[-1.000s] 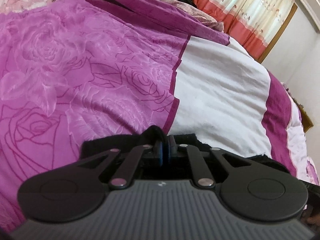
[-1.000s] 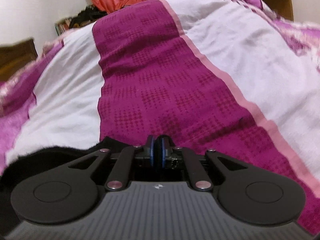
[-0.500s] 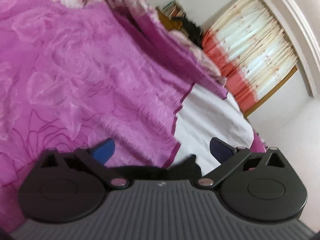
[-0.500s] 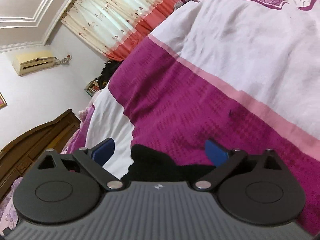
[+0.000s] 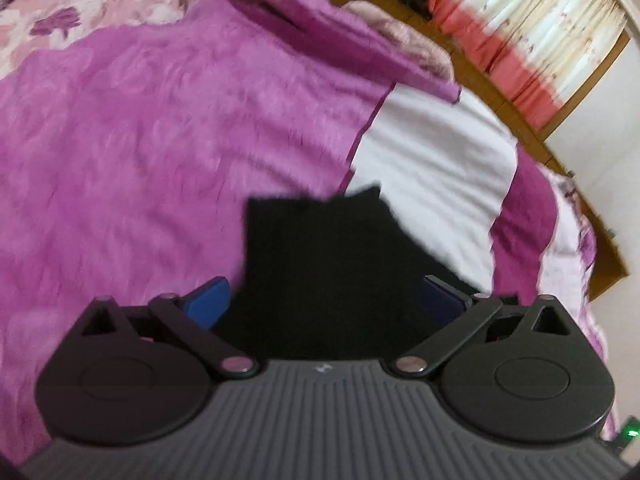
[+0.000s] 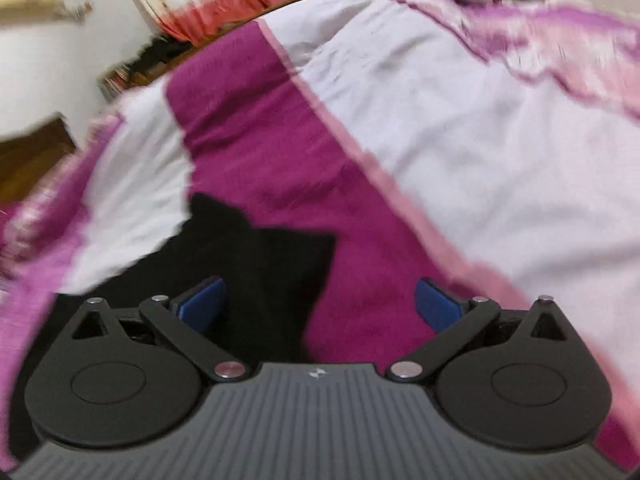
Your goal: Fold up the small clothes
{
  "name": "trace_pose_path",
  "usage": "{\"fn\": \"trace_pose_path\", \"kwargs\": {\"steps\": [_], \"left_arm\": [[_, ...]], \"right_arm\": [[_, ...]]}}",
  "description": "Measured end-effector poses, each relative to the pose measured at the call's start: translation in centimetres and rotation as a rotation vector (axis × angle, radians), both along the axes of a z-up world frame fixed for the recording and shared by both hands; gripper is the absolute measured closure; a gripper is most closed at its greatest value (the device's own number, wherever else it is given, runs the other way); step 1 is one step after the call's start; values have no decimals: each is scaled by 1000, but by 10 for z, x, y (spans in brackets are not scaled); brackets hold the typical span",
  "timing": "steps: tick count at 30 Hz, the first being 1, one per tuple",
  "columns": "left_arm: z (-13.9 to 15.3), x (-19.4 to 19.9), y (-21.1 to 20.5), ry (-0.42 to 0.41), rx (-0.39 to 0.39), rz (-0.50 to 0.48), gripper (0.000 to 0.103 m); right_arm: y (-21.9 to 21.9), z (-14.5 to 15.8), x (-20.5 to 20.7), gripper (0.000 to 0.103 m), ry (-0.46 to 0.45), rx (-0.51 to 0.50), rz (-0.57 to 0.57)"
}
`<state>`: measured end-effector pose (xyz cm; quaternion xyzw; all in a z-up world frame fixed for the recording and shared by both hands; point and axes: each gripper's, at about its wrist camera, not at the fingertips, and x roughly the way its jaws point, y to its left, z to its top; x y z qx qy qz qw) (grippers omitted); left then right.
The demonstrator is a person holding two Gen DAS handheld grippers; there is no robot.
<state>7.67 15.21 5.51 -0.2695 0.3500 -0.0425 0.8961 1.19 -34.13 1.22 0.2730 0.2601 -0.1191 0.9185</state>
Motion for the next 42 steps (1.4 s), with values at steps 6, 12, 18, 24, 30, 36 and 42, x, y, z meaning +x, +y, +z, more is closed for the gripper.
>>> {"fn": "trace_pose_path", "kwargs": {"steps": [6, 12, 18, 24, 30, 36, 42], "left_arm": [[-47, -38, 9, 134, -64, 225, 1], [-58, -38, 39, 105, -412, 287, 1], [-60, -9, 31, 141, -417, 217, 0], [-59, 1, 7, 105, -246, 90, 32], [-63, -5, 27, 92, -343, 114, 79], [-63, -26, 26, 87, -234, 73, 80], [-58, -31, 12, 70, -87, 70, 71]], "right_arm": [[18, -8, -71, 0, -36, 280, 80], [12, -19, -90, 0, -113, 509, 24], [4, -18, -59, 0, -119, 517, 79], [32, -17, -39, 15, -122, 258, 151], [3, -26, -38, 78, -28, 409, 84], [4, -5, -41, 80, 137, 359, 34], [6, 5, -52, 79, 226, 307, -29]]}}
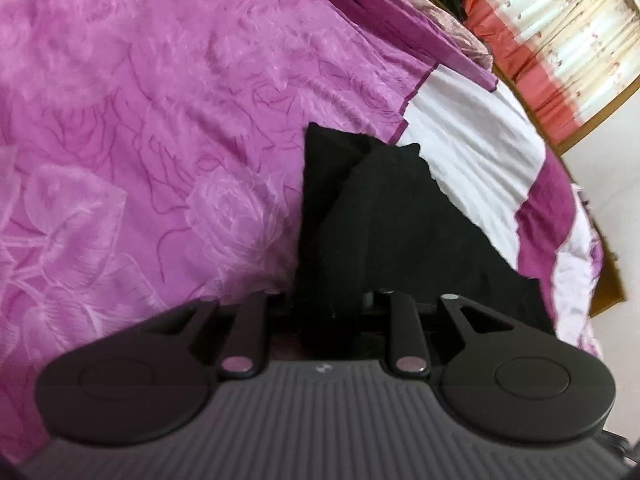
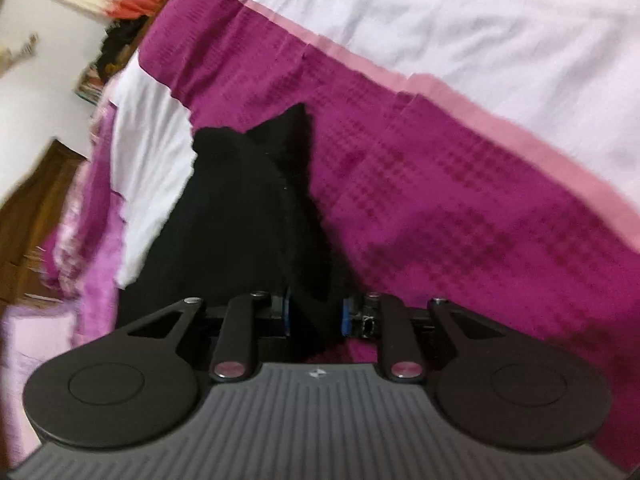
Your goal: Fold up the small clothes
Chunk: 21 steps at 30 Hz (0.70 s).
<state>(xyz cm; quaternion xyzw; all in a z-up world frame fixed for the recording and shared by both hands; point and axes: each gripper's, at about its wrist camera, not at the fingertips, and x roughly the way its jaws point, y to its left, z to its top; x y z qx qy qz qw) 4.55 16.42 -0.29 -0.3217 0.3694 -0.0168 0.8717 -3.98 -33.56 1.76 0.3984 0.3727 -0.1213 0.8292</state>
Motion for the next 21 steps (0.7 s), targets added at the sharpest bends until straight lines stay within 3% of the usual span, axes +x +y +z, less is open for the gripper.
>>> {"fn": "trace_pose_path", "kwargs": {"steps": [2, 5, 6, 8, 9, 10, 12, 14, 15, 16, 17, 21], "left_arm": [[6, 2, -5, 7, 58, 33, 61], [23, 2, -14, -1, 167, 92, 57], [29, 1, -17, -25, 197, 106, 57], [34, 2, -20, -59, 184, 86, 59], [32, 6, -17, -61, 121, 53, 61], [28, 11, -14, -46, 57, 30, 76], [21, 17, -8, -1, 21, 42, 86], [15, 21, 0, 16, -13, 54, 89], [14, 21, 5, 20, -44, 60, 90], [14, 21, 10, 19, -68, 59, 91], [15, 20, 12, 11, -78, 55, 92], [20, 16, 15, -5, -60, 36, 92]], "right_arm": [[15, 12, -6, 74, -9, -169, 33], [44, 35, -21, 32, -36, -513, 49], [53, 42, -25, 29, -93, -619, 84], [55, 49, -24, 25, -214, -630, 186], [52, 50, -21, 25, -246, -600, 220], [48, 49, -15, 25, -255, -572, 238], [41, 43, -3, 26, -210, -571, 229], [27, 34, 4, 33, -180, -540, 211], [19, 29, 8, 63, -176, -481, 217], [14, 24, 12, 82, -167, -418, 223], [8, 23, 10, 94, -167, -369, 210], [9, 39, -2, 99, -225, -389, 270]]}}
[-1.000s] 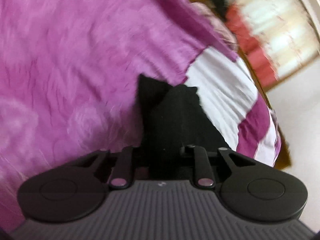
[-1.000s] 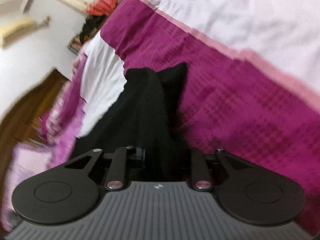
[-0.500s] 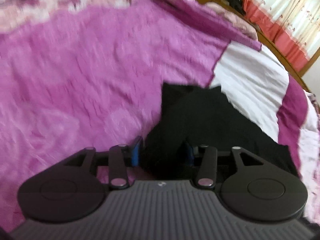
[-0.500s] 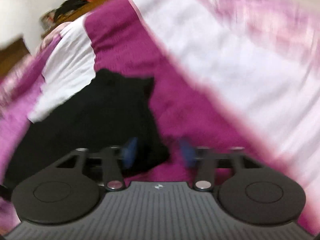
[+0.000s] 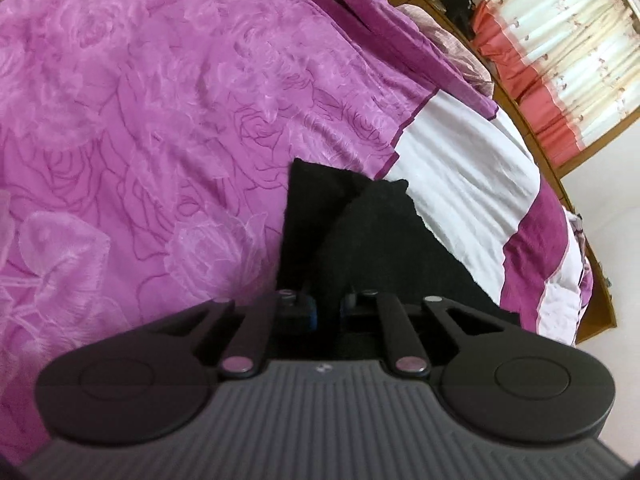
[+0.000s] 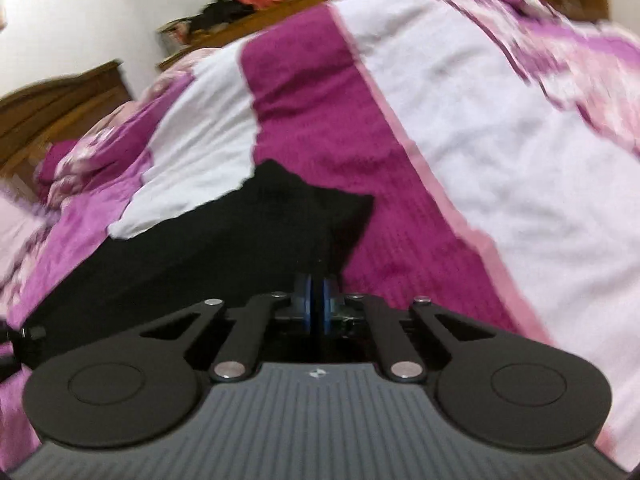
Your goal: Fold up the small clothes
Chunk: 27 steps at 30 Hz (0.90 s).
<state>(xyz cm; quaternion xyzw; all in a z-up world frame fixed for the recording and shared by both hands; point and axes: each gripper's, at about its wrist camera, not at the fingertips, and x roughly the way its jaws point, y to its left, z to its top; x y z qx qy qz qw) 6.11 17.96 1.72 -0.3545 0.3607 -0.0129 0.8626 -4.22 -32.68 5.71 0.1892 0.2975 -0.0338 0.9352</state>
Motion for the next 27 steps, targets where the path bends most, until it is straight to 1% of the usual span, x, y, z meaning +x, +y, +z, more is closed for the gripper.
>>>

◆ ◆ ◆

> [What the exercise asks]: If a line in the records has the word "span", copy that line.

> [Response to the task]:
  "description": "Measured end-effector poses, each relative to the pose measured at the call's start: translation in centimetres and rotation as a rotation vector (axis × angle, radians), both along the axes of a z-up world frame fixed for the recording and shared by both hands; gripper is the absolute measured closure; a gripper is most closed at its greatest value (the device's own number, wherever else it is given, runs the other way); step 1 is one step after the call's start; values have no decimals: each is scaled by 1000, but by 10 for z, x, y (spans in brackets are not scaled); brackets hold the typical span",
Motion for the next 21 steps (0.7 s), targets added at the sharpest bends until straight lines stay within 3% of the usual span, axes +x +y +z, less is open for the gripper.
Motion for the next 27 steps, targets where the path bends most, until it is straight to 1% of the usual span, x, y, z meaning +x, +y, +z, more is closed for the gripper.

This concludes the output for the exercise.